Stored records
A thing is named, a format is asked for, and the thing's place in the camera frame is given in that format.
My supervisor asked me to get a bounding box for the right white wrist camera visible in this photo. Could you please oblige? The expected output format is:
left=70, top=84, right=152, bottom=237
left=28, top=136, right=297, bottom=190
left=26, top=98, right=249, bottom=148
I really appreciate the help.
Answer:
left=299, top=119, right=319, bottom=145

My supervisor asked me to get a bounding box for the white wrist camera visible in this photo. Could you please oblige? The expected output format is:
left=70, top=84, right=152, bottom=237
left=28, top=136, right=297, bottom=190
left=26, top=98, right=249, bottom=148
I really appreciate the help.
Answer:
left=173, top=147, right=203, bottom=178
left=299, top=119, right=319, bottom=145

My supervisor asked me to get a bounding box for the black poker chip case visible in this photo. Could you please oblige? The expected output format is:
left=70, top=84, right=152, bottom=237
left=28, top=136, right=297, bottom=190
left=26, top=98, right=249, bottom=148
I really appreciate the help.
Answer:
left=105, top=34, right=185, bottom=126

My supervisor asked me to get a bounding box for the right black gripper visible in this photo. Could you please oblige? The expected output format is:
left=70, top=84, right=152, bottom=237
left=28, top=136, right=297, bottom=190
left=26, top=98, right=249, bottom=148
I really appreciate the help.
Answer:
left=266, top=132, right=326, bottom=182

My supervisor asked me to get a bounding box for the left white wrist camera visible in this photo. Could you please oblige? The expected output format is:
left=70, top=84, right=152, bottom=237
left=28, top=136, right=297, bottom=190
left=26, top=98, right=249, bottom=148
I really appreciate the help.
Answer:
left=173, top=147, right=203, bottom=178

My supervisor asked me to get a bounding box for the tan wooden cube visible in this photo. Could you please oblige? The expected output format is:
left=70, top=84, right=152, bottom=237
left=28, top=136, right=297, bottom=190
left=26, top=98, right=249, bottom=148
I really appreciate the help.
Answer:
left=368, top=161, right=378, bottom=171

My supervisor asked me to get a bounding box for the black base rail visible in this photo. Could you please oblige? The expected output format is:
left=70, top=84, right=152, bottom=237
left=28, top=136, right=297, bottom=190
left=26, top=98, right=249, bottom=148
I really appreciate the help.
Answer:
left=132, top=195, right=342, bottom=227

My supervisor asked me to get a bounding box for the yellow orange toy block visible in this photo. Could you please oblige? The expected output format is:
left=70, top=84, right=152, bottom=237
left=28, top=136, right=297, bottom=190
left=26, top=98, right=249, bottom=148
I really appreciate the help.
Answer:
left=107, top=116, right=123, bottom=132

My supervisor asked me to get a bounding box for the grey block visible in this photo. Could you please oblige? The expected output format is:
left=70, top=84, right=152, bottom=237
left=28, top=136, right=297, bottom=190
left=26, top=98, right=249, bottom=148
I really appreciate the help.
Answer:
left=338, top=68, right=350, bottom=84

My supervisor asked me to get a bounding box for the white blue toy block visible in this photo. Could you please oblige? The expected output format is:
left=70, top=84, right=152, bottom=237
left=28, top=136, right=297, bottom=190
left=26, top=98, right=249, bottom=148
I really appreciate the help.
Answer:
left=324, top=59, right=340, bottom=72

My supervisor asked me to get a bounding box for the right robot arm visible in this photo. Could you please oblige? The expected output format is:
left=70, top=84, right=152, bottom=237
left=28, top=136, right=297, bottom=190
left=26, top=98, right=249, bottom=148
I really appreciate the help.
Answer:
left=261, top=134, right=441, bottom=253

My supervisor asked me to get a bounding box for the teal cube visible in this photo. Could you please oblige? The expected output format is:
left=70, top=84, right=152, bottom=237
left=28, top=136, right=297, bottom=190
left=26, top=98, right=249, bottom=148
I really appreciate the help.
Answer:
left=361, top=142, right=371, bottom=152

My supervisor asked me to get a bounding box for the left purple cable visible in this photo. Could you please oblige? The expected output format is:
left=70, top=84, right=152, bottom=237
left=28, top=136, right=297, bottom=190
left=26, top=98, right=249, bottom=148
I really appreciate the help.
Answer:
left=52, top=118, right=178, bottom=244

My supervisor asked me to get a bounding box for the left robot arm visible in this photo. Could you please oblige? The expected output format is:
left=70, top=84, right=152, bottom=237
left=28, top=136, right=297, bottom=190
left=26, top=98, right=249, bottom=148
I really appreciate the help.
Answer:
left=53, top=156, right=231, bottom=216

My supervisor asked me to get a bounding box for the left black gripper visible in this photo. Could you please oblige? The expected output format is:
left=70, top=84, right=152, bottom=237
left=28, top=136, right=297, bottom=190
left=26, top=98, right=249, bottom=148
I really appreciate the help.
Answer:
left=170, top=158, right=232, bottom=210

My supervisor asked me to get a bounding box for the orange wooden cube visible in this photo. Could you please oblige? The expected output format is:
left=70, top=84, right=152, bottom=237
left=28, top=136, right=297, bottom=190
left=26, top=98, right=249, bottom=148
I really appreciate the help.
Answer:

→ PROMPT
Check each line of the data above, and please copy the ones in which the string "gripper" occurs.

→ RESPONSE
My supervisor asked me to get a bounding box for the right black gripper visible in this photo. Could you please oblige? The expected output format is:
My supervisor asked me to get a bounding box for the left black gripper visible in this photo. Could you please oblige? The expected output format is:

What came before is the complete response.